French prosecutors open tax evasion probe after reviewing government use of consultancy firms


French financial prosecutors have opened a preliminary investigation into allegations of tax evasion brought against the American McKinsey as part of a Senate investigation into the government’s use of private consulting firms.

The prosecution did not name the target of the investigation but, in an interview with Le Figaro newspaper, Emmanuel Macron, President of France, confirmed that it was McKinsey.

“We will know at the end of this judicial investigation whether there has been tax evasion by this company or not,” he said.

The investigation represents a setback for Macron just days before he is due to stand before voters seeking re-election in the first round of voting on Sunday. Polls show he looks set to run in the second round, but his lead over far-right candidate Marine Le Pen, now second, has shrunk to the margin of error in some polls.

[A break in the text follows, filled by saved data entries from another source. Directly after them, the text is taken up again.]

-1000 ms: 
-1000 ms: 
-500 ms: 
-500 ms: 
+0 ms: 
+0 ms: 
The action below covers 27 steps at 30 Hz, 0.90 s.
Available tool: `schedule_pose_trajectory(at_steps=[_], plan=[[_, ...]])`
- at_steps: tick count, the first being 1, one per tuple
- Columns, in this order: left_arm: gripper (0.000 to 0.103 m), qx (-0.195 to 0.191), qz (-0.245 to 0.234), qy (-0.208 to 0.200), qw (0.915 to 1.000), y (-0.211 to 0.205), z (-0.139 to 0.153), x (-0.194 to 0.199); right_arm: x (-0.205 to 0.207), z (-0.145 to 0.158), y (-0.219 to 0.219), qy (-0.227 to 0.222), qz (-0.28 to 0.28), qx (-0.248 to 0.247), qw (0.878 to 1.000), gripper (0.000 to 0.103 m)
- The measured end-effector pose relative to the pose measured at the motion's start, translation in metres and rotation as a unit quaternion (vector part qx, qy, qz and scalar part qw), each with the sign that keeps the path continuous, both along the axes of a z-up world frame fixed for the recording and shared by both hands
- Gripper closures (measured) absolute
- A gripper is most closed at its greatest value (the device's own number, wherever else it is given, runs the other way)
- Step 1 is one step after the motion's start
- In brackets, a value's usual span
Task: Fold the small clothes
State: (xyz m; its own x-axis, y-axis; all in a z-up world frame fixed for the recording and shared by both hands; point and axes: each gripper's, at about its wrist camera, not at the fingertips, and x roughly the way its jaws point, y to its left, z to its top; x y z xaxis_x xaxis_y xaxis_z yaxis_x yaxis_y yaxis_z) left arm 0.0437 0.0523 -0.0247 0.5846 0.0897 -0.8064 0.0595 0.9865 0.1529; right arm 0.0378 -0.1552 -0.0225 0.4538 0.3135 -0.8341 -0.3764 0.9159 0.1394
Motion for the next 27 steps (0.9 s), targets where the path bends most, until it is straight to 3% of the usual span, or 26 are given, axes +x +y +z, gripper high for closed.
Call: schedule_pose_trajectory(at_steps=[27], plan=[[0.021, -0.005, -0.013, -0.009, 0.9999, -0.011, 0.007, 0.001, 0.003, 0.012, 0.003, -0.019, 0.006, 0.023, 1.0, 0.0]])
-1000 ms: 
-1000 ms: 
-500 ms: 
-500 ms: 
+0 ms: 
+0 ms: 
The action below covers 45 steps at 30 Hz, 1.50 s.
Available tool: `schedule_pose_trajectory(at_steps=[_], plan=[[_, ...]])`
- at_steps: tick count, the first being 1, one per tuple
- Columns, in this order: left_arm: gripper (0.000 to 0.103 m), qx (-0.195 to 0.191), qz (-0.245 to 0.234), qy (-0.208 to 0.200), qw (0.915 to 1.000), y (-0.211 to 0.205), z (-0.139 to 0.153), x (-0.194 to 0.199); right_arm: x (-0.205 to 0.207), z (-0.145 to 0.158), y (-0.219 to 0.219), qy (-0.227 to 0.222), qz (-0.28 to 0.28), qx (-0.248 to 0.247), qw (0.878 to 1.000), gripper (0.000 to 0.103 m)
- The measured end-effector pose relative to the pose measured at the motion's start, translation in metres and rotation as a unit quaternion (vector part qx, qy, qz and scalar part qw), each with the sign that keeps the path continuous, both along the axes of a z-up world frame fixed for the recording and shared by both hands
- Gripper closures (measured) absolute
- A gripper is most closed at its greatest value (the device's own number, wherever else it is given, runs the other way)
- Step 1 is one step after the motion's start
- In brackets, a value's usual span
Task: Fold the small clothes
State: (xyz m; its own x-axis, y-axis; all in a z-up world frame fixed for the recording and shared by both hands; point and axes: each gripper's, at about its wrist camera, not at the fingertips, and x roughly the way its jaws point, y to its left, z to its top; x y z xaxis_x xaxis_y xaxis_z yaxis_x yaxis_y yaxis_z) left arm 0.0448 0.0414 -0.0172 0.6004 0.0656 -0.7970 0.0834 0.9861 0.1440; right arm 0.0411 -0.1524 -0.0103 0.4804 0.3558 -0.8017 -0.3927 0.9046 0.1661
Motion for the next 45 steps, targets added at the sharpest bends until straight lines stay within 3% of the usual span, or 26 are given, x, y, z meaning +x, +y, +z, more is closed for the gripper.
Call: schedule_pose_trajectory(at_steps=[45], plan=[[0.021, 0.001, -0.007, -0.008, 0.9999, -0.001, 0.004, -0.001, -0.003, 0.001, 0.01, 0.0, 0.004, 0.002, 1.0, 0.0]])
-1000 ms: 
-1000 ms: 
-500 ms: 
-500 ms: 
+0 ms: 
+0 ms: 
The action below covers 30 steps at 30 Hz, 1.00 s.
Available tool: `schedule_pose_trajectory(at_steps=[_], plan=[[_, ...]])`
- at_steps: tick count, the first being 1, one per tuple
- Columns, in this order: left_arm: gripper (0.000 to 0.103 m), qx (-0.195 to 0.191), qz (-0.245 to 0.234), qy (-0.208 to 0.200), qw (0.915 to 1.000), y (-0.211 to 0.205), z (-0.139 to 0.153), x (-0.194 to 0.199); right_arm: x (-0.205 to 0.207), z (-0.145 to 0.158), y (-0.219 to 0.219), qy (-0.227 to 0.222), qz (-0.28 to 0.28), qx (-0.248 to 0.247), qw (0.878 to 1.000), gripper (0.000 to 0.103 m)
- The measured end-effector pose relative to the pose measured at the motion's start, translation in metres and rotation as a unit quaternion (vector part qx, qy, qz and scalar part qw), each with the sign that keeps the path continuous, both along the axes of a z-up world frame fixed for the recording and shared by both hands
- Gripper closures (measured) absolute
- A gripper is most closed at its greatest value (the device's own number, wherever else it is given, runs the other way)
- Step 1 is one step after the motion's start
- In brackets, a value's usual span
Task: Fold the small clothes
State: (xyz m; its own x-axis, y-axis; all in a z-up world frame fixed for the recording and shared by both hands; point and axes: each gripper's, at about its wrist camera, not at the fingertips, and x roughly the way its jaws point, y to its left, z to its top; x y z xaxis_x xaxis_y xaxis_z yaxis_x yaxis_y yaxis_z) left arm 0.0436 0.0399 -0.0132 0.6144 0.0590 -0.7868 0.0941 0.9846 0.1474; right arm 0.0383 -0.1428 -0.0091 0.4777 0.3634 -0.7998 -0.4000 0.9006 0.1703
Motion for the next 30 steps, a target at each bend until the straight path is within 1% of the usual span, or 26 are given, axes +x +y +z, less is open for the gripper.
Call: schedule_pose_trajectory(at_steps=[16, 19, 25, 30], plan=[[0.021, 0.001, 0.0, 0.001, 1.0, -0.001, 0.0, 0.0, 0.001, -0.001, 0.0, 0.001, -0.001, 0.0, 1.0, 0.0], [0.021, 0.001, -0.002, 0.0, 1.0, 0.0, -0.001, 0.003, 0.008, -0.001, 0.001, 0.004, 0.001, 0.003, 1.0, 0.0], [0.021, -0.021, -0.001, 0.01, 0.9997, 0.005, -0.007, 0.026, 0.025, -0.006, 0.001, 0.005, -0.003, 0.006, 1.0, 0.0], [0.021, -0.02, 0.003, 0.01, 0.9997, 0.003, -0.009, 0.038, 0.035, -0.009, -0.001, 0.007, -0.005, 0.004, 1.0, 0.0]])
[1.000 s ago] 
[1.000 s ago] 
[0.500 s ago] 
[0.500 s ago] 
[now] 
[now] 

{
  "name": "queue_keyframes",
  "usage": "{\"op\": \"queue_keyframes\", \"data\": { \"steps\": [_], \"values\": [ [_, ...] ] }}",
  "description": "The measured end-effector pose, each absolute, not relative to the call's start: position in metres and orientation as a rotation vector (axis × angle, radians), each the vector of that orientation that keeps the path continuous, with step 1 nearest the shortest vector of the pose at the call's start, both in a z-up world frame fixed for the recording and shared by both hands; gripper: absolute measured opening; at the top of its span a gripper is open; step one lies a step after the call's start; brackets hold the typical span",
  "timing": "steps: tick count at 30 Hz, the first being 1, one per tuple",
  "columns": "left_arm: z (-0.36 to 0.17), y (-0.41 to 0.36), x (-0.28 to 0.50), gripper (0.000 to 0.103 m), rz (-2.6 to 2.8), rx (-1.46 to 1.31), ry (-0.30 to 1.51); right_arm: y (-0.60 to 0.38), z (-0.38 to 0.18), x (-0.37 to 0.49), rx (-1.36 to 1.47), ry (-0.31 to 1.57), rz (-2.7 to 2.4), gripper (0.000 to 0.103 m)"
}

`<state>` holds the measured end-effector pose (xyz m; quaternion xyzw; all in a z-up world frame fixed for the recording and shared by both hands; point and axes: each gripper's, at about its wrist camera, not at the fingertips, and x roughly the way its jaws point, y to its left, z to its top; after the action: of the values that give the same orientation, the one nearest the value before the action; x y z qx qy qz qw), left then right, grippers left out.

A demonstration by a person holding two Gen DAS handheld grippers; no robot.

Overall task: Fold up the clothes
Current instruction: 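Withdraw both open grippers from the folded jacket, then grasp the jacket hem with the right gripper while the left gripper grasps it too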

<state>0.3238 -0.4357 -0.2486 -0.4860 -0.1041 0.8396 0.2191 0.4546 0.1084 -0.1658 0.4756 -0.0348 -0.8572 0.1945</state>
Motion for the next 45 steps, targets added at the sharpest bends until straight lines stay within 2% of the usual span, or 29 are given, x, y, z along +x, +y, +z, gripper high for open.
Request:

Macron’s political rivals have taken over what they call the McKinsey scandal to criticize his government for spending too much on consultancy when France already has a large public sector made up of career civil servants.

The investigation follows a March 16 Senate report that criticized the “influence of consulting firms” on the state and called their use “broad and opaque.” Central government ministries alone spent 893.9 million euros there in 2021, more than double the amount in 2018, according to the report.

McKinsey, which has advised the French government on the deployment of the Covid-19 vaccine, technology projects and education, has received particular attention, although it is only one of the many companies that work for the state.

On March 25, the Senate alleged in a statement that McKinsey had not paid corporation tax in France for at least 10 years.

The company denied any wrongdoing and said it complied with applicable tax and social security rules. It said it had paid more than 422 million euros in tax and social charges related to its employees in France from 2011 to 2020, or around a fifth of its turnover over the period.

“If requested, McKinsey will make itself available to the administration and to the relevant authorities,” he said on Wednesday.

Macron, a former investment banker, sought to defuse the controversy for more than a week, first sending his ministers to argue that the use of advice was “widespread and in the vast majority of cases useful” and that France did not rely on them more than other European countries.

He later said there was nothing improper about the use of outside advisers, adding that his government had advocated for years for reform of the international tax system to limit tax avoidance techniques. “If there is abuse, on a case-by-case basis, then it must be sanctioned,” he said on France Inter radio.

Macron’s presidential rivals have sought to use the episode to portray the president as a technocrat in the grip of international consultants to remind voters of how the former Rothschild employee ruled as “president of the rich”.

“Macron comes across as a head of state who has no confidence in the state or the officials who work for him,” Le Pen said at a weekend rally in eastern France. “Who really runs this country?

Separately, a police investigation into the death of a young Jewish man named Jérémy Cohen also became a campaign issue after his family asked far-right candidate Eric Zemmour to draw public attention to the February incident in which he was killed by a streetcar. They say assailants pursued Cohen until his death in Bobigny, northeast of Paris, because he was Jewish.

Le Pen, Zemmour and Conservative candidate Valérie Pécresse have used the Cohen affair in recent days to criticize Macron’s crime record.